- [Exercise brief]
Retype the data that follows, keeping every character the same.

========

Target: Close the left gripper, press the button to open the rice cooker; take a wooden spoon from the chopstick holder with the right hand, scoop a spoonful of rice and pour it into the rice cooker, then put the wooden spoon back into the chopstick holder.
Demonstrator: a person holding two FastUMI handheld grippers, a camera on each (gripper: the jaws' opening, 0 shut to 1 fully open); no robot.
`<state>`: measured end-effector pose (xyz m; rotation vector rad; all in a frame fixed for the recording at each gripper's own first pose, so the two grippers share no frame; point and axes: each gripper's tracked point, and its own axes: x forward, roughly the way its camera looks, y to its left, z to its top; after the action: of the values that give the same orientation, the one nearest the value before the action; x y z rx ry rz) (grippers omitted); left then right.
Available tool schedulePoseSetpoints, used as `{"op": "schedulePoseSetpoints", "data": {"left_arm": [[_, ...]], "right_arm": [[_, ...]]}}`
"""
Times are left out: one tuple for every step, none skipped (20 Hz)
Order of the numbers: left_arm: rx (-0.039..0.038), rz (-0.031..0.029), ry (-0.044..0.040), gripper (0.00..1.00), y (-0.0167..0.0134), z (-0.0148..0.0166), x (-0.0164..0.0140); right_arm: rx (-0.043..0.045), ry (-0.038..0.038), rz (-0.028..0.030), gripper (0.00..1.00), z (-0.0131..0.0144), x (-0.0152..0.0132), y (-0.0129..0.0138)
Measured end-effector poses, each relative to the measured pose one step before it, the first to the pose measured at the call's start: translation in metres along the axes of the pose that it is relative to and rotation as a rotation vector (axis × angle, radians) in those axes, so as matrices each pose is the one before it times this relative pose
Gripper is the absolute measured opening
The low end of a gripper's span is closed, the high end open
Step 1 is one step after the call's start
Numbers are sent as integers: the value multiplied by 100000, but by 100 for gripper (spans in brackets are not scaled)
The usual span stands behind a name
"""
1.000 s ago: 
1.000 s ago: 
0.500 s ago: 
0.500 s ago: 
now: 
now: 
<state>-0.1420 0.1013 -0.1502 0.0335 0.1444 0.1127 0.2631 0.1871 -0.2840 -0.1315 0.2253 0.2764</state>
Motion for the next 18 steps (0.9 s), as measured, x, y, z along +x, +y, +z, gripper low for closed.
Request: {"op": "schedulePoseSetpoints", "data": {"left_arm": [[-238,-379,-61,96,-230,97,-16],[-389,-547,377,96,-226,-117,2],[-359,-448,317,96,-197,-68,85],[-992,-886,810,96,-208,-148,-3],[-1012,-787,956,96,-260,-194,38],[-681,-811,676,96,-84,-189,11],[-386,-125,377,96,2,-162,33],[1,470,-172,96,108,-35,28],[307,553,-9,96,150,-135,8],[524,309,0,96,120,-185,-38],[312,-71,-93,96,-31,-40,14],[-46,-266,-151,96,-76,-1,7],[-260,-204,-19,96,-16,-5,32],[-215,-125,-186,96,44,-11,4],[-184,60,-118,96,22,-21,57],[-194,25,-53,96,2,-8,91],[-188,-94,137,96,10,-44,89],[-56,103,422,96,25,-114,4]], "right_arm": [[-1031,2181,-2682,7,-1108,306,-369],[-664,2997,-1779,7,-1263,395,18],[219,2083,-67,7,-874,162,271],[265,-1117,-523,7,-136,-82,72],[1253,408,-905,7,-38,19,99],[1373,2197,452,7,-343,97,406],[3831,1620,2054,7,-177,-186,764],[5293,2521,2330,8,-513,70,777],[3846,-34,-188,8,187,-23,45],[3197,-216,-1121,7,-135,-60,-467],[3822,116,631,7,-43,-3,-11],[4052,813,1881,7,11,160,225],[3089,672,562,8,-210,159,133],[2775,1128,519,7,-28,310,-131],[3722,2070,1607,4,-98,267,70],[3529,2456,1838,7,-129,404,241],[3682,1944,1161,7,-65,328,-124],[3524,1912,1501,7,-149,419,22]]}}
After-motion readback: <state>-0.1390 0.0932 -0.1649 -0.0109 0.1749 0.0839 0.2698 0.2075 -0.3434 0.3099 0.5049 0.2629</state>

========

- [Response for this exercise]
Target: Close the left gripper, press the button to open the rice cooker; take a wooden spoon from the chopstick holder with the right hand, scoop a spoonful of rice and pour it into the rice cooker, then put the wooden spoon back into the chopstick holder.
Demonstrator: a person holding two FastUMI handheld grippers, a camera on each (gripper: the jaws' opening, 0 shut to 1 fully open); no robot.
`<state>`: measured end-effector pose (xyz m; rotation vector rad; all in a frame fixed for the recording at each gripper's own first pose, so the two grippers share no frame; point and axes: each gripper's tracked point, and its own axes: x forward, roughly the way its camera looks, y to its left, z to its top; after the action: of the values that give the same orientation, the one nearest the value before the action; x y z rx ry rz) (grippers omitted); left then right.
Available tool schedulePoseSetpoints, used as `{"op": "schedulePoseSetpoints", "data": {"left_arm": [[_, ...]], "right_arm": [[_, ...]]}}`
"""
Times are left out: one tuple for every step, none skipped (20 Hz)
Order of the numbers: left_arm: rx (-0.039..0.038), rz (-0.031..0.029), ry (-0.044..0.040), gripper (0.00..1.00), y (-0.0167..0.0134), z (-0.0148..0.0166), x (-0.0164..0.0140); right_arm: rx (-0.043..0.045), ry (-0.038..0.038), rz (-0.028..0.030), gripper (0.00..1.00), z (-0.0131..0.0144), x (-0.0152..0.0132), y (-0.0129..0.0138)
Measured end-effector poses, each relative to the measured pose one step before it, the first to the pose measured at the call's start: translation in metres along the axes of the pose that it is relative to and rotation as a rotation vector (axis × angle, radians) in those axes, so as matrices each pose is the one before it times this relative pose
Gripper is the absolute measured opening
The low end of a gripper's span is closed, the high end open
Step 1 is one step after the call's start
Numbers are sent as integers: the value multiplied by 100000, but by 100 for gripper (spans in brackets are not scaled)
The usual span stands behind a name
"""
1.000 s ago: 
1.000 s ago: 
0.500 s ago: 
0.500 s ago: 
now: 
now: 
<state>-0.1420 0.1013 -0.1502 0.0335 0.1444 0.1127 0.2631 0.1871 -0.2840 -0.1315 0.2253 0.2764</state>
Motion for the next 18 steps (0.9 s), as measured, x, y, z along +x, +y, +z, gripper low for closed.
Request: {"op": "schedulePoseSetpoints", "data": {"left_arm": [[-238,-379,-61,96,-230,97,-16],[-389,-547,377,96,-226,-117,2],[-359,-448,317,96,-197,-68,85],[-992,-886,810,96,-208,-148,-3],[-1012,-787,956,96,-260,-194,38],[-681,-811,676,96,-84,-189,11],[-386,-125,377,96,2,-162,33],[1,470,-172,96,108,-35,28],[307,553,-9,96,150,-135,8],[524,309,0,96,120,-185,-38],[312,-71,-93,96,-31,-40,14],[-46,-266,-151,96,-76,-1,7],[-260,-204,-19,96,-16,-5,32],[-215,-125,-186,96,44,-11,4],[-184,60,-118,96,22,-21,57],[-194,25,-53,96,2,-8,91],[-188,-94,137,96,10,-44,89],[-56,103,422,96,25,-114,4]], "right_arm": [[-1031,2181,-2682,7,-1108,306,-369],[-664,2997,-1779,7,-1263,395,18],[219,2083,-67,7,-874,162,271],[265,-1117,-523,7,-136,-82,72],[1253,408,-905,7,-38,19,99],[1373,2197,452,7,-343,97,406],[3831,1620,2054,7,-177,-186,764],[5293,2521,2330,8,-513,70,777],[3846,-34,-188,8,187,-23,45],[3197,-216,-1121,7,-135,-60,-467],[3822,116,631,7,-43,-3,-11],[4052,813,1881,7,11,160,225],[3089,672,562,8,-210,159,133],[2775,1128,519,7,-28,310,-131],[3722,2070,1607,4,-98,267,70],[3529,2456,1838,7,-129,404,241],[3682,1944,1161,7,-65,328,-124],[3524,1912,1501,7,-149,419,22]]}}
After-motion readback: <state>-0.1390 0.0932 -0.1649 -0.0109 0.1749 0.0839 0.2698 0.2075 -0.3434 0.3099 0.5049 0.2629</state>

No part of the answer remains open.